そうこうしている間に、ザリ太郎はもう、吹き飛ばされた翔子の前に到着した。森の中で、その巨体で翔子を見下ろす。敵を追い詰めて余裕でいるのか、ザリ太郎はすぐには攻撃せずに、翔子をじっと見る。ザリガニの目故に、表情は判らないが、何となく馬鹿にされている気がする。
「くそぉ・・・・・・来なさいよ!」
翔子は何とか立ち上がり、やけくそ気味にザリ太郎に刀を構える。勝てないのは丸わかりだが、どうしようもない。しばし睨み合いをした後、ザリ太郎がハサミを振り上げた。
(くそう!)
自分に向かって振り下ろされるハサミの影の中、翔子は来るだろう死の痛みに恐怖し、思わず目を閉じる。
ガキッ!
・・・・・・・だが直後に発せられた音は、人間が潰される音でも、地面が衝撃で揺れる音でもなかった。
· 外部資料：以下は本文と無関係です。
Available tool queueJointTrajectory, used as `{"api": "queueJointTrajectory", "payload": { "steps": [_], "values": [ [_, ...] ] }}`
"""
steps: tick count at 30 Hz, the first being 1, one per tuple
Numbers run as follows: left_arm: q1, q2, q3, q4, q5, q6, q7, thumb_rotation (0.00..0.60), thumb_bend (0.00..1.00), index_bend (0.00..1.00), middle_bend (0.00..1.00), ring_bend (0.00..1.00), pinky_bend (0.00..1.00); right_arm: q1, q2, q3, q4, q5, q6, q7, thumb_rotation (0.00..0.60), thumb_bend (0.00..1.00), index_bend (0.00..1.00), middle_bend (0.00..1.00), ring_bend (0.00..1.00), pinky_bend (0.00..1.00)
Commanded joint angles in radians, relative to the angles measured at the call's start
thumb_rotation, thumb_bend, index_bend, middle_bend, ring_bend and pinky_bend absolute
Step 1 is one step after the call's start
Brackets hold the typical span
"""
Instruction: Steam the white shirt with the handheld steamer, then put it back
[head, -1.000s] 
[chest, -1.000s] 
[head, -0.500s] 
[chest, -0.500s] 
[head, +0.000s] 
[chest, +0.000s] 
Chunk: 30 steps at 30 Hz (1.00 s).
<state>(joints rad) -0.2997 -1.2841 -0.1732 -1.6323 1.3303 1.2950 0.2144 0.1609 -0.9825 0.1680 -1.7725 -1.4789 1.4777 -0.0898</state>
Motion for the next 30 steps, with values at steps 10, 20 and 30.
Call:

石などの硬い者同士がぶつかり合うような、妙な音であった。
更には、今にもやられそうだった翔子は、未だに無事である。刀を構え、震えながら目を閉じた翔子は、地震に死の痛みが訪れないことに気がついた。
「・・・・・・あれ? ・・・・・・・・・ええっ!?」
不思議に思いながら、翔子が目を開けると、そこには驚くべき光景があった。
今この森には、ザリ太郎とは別の、もう一匹の怪獣=ガルゴがいたのである。
翔子に振り下ろされようとしていたハサミを、ガルゴが横から噛みつき、翔子へのトドメの一撃を止めたのである。
「ガルゴ!? 嘘っ!?」
記憶映像は写真では、何度も見ていたが、翔子自身がガルゴの姿を直に見るのは、これが初めてである。そしてそれが、まさかこんな形になると、誰が予想しただろう?
まるで翔子を助けるために現れたかのような、ベストタイミングでのガルゴ出現。冷静に考えれば、ガルゴがいつどこに現れてもおかしくないのだが、翔子も、上空の達紀も、突然の事態に驚愕していた。